- Born: Kenneth McCarthy c. 1980 Florida, U.S.
- Occupation: Copywriter
- Known for: Internet trolling

= Ken M =

American Internet troll

Kenneth McCarthy (born c. 1980), popularly known as Ken M, is an Internet troll known for his comments on news websites such as Yahoo! and The Huffington Post. Unlike the more common associations for the term troll on the internet, Ken's comments are usually benign, with his comments displaying a comical lack of understanding of the featured topic, while other commenters take him seriously.

== Background ==

Ken M worked as a copywriter for Comedy Central and a columnist for CollegeHumor, and started posting to comments sections as Ken M in 2011 on various websites, mostly Yahoo! and The Huffington Post.
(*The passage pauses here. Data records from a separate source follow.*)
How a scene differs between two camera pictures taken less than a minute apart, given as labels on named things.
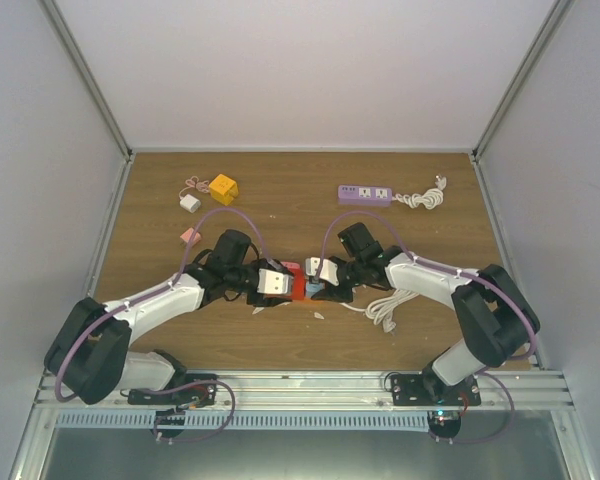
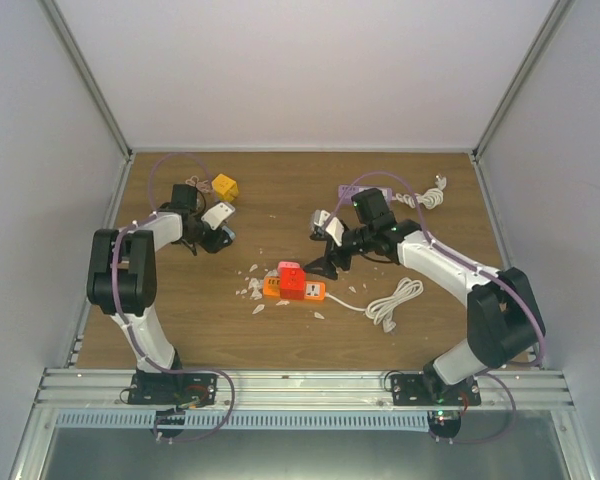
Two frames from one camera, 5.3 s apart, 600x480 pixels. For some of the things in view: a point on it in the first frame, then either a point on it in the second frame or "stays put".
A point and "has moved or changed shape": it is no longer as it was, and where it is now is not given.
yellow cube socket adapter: (224, 189) stays put
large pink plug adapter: (291, 265) stays put
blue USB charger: (311, 289) has moved or changed shape
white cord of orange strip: (384, 308) stays put
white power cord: (430, 199) stays put
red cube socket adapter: (298, 283) stays put
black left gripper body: (257, 301) -> (209, 245)
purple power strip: (364, 195) stays put
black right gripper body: (356, 272) -> (345, 261)
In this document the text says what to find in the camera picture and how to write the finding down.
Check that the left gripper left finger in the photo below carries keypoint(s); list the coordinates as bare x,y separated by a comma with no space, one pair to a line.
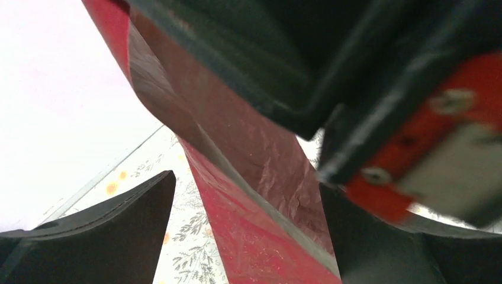
115,241

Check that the floral tablecloth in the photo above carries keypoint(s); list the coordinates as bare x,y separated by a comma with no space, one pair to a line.
189,253

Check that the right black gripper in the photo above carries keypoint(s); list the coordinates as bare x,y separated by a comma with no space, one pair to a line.
406,93

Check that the dark red wrapping paper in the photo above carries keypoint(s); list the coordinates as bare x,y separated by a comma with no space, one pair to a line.
256,183

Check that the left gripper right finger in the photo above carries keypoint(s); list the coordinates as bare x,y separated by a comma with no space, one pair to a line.
370,250

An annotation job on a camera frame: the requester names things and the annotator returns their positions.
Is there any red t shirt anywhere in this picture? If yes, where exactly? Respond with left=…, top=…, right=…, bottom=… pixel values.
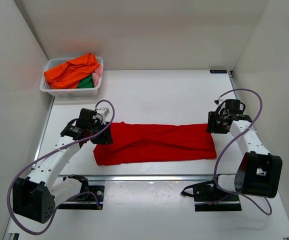
left=93, top=122, right=217, bottom=166

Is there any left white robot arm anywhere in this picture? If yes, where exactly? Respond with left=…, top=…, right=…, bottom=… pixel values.
left=12, top=107, right=113, bottom=224

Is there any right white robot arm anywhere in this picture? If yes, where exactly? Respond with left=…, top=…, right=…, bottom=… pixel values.
left=180, top=99, right=283, bottom=202

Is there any green t shirt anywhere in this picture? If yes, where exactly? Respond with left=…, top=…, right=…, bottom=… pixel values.
left=76, top=74, right=95, bottom=89

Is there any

He has said that his aim was to "turn a toxic space into a source of belly laughter." His absurd comments over the years made him widely considered one of the most prolific Internet trolls ever, gaining thousands of fans on Facebook, Twitter, his subreddit, and Tumblr where he posts screenshots of all his comments as HorseySurprise-Blog. Ken M was named one of the most influential people on the Internet by Time in 2016 and 'The Rembrandt of Yahoo Comment Trolling' by Uproxx.

== Internet character ==
Ken M has been described as "just an ill-informed old dude". McCarthy is an advocate of "do no harm" trolling. He has expressed his dislike for the term "troll" due to the negative connotations it carries.